Hate: Disguised.

Hate comes in all shapes and sizes.  Hate isn’t a natural thing, it’s learned. Learned at home first and perpetuated by society’s narrow-minded views, dislike of things they don’t know and fear.

Ever hear that saying: “Out of the mouth of babes”?  Kids have a unique way of looking at things, usually without the bias and hate for a while. However when kids learn hate from their home is there any hope to help them be less hateful?

This reminds me of last week.

 A coworker came in today with new hair.  Her story about the salon got me thinking.  But first she basically went in & told her stylist (a guy) to cut or color it. He got his color stuff out right away. J  She’s now got blond highlights.

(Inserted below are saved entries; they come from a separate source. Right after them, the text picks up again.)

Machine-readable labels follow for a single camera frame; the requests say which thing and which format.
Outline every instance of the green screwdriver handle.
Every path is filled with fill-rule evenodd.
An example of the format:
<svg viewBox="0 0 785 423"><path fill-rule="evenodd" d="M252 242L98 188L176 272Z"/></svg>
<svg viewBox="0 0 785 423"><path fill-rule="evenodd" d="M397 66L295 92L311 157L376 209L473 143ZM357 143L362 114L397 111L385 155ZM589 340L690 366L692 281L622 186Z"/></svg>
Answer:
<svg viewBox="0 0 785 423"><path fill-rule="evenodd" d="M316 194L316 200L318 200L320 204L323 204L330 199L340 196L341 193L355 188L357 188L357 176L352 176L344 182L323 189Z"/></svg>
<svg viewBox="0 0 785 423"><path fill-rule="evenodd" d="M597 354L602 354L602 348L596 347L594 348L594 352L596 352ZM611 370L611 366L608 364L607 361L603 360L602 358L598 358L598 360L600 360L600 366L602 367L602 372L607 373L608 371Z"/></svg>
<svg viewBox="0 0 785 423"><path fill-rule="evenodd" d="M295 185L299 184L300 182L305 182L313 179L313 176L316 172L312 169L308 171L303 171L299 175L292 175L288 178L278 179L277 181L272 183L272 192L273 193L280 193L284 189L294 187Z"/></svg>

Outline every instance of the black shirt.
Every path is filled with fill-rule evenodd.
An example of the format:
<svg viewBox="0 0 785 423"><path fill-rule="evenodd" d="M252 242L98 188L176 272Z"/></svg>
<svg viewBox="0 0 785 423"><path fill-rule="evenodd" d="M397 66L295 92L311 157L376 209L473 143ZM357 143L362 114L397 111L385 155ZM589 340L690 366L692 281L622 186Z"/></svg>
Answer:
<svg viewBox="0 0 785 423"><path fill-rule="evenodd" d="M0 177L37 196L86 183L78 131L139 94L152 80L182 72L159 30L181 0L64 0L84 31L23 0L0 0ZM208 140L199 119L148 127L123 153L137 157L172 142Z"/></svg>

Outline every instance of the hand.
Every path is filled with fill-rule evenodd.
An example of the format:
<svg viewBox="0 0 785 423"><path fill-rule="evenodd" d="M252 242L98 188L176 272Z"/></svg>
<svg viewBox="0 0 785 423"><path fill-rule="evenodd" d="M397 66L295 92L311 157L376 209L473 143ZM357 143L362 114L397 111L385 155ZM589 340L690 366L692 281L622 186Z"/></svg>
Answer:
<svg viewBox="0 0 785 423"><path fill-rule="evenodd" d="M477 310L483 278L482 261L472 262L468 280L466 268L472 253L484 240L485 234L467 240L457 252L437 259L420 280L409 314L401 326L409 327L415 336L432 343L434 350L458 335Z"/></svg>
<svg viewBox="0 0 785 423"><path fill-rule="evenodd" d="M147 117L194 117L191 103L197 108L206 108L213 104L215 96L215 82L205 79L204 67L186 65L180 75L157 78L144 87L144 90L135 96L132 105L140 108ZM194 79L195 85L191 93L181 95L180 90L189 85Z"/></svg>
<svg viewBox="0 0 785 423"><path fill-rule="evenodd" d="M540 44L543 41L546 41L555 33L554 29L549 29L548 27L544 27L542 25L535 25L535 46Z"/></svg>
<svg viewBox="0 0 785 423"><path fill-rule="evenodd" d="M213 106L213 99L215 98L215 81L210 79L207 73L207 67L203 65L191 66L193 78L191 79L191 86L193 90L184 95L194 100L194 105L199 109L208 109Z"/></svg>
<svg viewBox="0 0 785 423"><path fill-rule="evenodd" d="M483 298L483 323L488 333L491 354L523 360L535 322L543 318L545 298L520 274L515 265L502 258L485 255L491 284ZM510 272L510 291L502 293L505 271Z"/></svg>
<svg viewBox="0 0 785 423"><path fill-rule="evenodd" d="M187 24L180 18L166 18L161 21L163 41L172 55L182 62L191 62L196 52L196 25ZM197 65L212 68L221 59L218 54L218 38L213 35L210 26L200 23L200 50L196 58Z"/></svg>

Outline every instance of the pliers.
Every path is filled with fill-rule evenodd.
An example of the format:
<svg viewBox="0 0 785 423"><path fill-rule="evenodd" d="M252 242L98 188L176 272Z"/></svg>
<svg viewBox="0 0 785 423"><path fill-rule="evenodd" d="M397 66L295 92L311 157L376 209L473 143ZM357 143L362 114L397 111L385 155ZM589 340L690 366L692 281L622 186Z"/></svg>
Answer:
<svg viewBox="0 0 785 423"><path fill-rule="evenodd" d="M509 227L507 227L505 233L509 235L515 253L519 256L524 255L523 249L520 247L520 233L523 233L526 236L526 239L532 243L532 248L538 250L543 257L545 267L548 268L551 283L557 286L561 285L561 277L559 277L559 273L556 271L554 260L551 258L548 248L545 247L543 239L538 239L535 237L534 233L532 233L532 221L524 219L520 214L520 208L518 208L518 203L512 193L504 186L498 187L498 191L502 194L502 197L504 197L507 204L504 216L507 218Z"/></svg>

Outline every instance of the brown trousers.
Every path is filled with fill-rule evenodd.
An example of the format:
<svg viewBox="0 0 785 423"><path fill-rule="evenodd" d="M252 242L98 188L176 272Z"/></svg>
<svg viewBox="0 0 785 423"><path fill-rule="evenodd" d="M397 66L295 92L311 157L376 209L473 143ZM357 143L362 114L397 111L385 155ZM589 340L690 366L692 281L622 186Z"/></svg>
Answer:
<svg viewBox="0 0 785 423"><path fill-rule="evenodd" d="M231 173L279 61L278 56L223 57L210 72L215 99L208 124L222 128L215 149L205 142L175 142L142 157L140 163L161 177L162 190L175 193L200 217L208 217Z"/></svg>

 But this is the part that tweaks me… Her daughter was sitting there reading the first hunger games book. This woman starts in about how bad those books are & if she has read them and whatnot. My coworker’s  daughter is 10 and very mature for her age, knows real life from fantasy books. What the hell is this woman telling my coworker what books her daughter should or shouldn’t be reading? It is none of her business.

 Then this woman’s daughter started to belittle the guy stylist making snide comments about his attire, profession, and other such unnecessary hateful comments.  “Real men don’t wear flip flops.” The little girl said. My coworker was stunned speechless. My comeback to that would have been. “Real little girls have manners.”  Apparently “mom” had nothing to say about the girl’s comments and does nothing to quiet the girl or even say “Enough!”  Hate starts at home, I can only imagine what types of comments the little girl has heard come out of her parent’s mouths about others. 

In sociology class we watched a little ditty on the Little Rock high school who was the first to accept “colored” people.  I’m amazed at how segregated the school still is even in the two thousands.  We also watched a ditty on an experiment with eye color, where a 3rd grade teacher taught the kids how it felt to be disliked and alienated, only based on their eye color.

I’ve tried to teach my children acceptance.  There have been times where we’ve all said or done something that was hateful, rude, & unnecessary.  Do we realize it at the time? No. Do we apologize for it?  Hardly ever. Do we do it again? Usually unless we’re aware of it.  Taking time to think about ones words or actions before hand is the key.  How would this feel if it were done to me?

Stop the cycle of hate and teach tolerance and acceptance.